■ Exercise description
Please output the data exactly, without omitting anything.

■ Raw data
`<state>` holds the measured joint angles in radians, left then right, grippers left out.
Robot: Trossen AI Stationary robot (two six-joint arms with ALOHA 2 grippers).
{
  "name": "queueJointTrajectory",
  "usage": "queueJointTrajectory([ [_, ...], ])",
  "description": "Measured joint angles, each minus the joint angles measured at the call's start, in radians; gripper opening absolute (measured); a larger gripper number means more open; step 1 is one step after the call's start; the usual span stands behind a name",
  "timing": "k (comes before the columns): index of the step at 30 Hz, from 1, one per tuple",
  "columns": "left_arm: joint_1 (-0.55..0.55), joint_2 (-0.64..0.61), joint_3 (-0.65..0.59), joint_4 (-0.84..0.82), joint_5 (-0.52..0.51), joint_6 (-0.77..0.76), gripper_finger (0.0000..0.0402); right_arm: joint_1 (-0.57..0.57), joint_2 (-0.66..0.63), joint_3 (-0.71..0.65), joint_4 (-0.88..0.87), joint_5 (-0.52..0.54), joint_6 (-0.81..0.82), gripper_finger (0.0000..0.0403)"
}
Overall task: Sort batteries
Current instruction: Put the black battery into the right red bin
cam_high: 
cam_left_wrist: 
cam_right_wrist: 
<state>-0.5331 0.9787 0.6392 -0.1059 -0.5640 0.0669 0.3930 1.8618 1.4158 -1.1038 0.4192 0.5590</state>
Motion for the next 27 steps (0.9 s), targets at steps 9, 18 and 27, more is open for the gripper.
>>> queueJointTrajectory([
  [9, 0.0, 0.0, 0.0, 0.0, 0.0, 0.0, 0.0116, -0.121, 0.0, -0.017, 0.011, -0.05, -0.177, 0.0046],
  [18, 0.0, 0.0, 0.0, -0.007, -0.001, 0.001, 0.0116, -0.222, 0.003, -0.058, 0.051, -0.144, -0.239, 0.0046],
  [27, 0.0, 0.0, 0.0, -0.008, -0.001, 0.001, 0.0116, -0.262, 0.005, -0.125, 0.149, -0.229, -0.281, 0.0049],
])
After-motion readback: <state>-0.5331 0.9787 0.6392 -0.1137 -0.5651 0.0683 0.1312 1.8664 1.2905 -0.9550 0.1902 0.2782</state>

■ Output for this task
`<state>` holds the measured joint angles in radians, left then right, grippers left out.
Robot: Trossen AI Stationary robot (two six-joint arms with ALOHA 2 grippers).
{
  "name": "queueJointTrajectory",
  "usage": "queueJointTrajectory([ [_, ...], ])",
  "description": "Measured joint angles, each minus the joint angles measured at the call's start, in radians; gripper opening absolute (measured); a larger gripper number means more open; step 1 is one step after the call's start; the usual span stands behind a name",
  "timing": "k (comes before the columns): index of the step at 30 Hz, from 1, one per tuple",
  "columns": "left_arm: joint_1 (-0.55..0.55), joint_2 (-0.64..0.61), joint_3 (-0.65..0.59), joint_4 (-0.84..0.82), joint_5 (-0.52..0.51), joint_6 (-0.77..0.76), gripper_finger (0.0000..0.0402); right_arm: joint_1 (-0.57..0.57), joint_2 (-0.66..0.63), joint_3 (-0.71..0.65), joint_4 (-0.88..0.87), joint_5 (-0.52..0.54), joint_6 (-0.81..0.82), gripper_finger (0.0000..0.0403)"
}
Overall task: Sort batteries
Current instruction: Put the black battery into the right red bin
cam_high: 
cam_left_wrist: 
cam_right_wrist: 
<state>-0.5331 0.9787 0.6392 -0.1059 -0.5640 0.0669 0.3930 1.8618 1.4158 -1.1038 0.4192 0.5590</state>
Motion for the next 27 steps (0.9 s), targets at steps 9, 18 and 27, more is open for the gripper.
>>> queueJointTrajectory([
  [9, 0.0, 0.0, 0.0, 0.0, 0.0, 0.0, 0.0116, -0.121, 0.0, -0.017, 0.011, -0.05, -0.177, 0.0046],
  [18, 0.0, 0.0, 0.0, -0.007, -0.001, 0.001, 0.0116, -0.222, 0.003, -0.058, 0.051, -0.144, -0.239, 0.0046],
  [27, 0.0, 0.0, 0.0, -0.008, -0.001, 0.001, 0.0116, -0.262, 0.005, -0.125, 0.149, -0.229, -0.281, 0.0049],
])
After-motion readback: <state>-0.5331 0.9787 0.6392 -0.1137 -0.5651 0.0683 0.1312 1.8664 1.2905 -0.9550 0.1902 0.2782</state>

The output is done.